Here’s one of the only economic charts that really matters: Total U.S. debt to GDP (from John Mauldin).
This chart shows the trend from the end of the Civil War until now.
Photo: John Mauldin
Note two things:
- There may be a general upward trend, but there are two clear aberrations: One in the 1920s and early 1930s, and one now.
- The aberration now is vastly higher than the one in the 1920s and early 1930s, which preceded the Great Depression.
Unless “it’s different this time” (unlikely), the second aberration is going to end up the way the first one did–by returning to the mean.
How will it return to the mean?
One of two ways.
Either we’ll have hyper-inflation with relatively little new borrowing, which will rapidly increase the size of GDP while holding the debt load steady. OR we’ll have gradual growth of GDP combined with a gradual reduction in debt.

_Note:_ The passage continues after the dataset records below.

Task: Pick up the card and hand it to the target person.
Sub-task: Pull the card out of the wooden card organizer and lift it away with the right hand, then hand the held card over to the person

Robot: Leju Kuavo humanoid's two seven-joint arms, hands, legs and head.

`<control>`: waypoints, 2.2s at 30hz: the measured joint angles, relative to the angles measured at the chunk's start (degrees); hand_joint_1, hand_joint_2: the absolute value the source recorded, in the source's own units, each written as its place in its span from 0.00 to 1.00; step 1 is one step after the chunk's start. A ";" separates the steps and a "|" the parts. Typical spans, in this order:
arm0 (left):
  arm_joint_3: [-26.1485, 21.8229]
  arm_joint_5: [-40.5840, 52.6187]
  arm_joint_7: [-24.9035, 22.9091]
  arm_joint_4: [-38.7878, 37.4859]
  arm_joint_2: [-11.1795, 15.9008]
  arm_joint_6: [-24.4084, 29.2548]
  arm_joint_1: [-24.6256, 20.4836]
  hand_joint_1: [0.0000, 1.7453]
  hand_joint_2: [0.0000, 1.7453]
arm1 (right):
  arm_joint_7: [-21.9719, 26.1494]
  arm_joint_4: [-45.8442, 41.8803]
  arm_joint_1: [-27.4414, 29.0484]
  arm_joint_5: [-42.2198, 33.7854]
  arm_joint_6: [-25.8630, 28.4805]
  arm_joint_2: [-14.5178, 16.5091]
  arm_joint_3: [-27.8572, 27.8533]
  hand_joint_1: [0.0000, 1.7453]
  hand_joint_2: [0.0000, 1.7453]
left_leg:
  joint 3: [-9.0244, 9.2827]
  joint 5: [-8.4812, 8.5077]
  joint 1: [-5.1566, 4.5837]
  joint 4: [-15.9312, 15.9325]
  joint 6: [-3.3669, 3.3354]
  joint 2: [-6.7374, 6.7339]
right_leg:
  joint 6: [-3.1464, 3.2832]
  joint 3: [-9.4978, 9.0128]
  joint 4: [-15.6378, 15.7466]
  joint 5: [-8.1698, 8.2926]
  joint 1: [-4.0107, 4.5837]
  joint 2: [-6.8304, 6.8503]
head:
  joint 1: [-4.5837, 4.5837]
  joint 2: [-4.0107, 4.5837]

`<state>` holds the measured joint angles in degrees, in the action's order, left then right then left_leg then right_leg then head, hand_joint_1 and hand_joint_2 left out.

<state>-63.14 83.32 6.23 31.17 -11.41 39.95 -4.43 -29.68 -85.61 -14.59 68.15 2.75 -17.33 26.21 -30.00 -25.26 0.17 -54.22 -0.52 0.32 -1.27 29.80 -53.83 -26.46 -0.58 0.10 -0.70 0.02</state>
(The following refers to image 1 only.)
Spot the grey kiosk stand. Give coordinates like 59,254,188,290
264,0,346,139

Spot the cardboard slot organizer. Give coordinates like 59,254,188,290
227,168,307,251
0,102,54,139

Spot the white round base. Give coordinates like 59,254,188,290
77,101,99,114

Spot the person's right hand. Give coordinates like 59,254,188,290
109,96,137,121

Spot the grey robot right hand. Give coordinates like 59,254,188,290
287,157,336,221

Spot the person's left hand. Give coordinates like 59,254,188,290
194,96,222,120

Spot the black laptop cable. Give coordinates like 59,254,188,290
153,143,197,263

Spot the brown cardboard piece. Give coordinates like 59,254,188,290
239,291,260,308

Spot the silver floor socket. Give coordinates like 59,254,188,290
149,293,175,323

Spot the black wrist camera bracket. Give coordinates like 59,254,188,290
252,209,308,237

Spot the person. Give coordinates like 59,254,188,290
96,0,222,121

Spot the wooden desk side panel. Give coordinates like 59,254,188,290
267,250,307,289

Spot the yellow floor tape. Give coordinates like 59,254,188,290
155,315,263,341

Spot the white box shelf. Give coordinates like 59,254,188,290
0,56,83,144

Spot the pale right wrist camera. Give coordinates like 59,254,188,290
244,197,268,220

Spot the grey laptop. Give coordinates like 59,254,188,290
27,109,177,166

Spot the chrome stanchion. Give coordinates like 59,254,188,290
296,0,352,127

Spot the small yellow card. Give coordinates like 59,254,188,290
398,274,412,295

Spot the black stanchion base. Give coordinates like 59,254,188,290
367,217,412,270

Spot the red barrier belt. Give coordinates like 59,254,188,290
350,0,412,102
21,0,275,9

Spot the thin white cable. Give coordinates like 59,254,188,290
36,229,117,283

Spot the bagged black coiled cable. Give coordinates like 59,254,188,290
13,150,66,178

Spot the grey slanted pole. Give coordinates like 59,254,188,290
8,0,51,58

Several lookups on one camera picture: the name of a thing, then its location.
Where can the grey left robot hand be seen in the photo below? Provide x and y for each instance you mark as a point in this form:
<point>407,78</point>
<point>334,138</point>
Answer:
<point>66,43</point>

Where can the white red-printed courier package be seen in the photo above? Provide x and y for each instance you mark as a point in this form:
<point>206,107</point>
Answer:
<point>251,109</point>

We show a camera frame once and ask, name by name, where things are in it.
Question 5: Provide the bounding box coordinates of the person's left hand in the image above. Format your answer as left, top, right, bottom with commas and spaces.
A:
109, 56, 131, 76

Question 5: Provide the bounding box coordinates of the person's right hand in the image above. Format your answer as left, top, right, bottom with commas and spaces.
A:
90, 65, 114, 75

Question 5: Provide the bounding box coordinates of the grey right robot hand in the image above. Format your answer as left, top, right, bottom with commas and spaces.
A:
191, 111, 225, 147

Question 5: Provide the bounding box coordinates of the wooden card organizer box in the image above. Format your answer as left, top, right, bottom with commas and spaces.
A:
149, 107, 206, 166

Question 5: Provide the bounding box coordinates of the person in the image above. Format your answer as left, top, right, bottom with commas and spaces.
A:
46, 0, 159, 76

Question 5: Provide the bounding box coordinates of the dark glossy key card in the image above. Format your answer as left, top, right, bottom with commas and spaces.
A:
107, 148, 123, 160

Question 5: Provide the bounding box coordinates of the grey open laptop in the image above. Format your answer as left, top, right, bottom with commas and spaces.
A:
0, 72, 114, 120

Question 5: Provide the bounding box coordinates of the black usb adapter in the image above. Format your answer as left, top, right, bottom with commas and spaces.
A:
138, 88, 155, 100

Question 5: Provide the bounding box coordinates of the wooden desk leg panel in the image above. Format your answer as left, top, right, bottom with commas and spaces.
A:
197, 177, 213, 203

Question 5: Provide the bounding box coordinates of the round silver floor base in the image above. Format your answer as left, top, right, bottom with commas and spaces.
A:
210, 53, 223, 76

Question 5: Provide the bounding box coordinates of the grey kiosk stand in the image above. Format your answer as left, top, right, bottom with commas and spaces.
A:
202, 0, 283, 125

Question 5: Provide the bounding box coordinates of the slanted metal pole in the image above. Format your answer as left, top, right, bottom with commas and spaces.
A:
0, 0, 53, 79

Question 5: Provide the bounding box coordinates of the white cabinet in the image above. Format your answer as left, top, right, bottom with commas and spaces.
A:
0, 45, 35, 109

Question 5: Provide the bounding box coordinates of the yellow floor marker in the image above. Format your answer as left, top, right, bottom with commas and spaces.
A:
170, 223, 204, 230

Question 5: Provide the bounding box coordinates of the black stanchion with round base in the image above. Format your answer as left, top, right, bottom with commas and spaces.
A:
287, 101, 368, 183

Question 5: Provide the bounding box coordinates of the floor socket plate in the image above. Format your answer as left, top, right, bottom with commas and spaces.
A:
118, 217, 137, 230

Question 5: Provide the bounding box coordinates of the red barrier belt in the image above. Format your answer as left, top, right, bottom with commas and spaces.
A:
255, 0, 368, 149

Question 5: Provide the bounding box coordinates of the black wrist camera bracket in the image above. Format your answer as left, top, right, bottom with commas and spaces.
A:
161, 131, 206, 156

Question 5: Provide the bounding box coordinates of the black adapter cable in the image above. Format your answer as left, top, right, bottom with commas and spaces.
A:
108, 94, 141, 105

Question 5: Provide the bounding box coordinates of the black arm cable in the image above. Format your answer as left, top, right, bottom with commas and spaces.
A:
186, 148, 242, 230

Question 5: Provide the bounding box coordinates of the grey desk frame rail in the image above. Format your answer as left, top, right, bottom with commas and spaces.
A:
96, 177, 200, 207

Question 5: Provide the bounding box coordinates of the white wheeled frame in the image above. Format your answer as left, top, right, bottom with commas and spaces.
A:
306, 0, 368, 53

Neither will be a particularly happy outcome, though the level of unhappiness in each scenario will vary depending on your circumstances.
If you have a job and owe a boatload of money, root for hyperinflation: It will make your salary go up fast (in nominal dollars) while your debt load stays the same.
If you’ve saved a bunch of money, root for slow growth of GDP and gradual debt deduction: This will preserve the value of your hard-earned savings.
In either scenario, though, don’t expect a strong recovery of REAL GDP (inflation adjusted). What has fuelled the rapid GDP growth of the past 25 years has been the borrowing binge that began in the early 1980s (it’s easy to spend and produce more when you borrow more). It’s unlikely that debt-to-GDP can increase forever, especially from this level. So that particularly GDP driver is going away.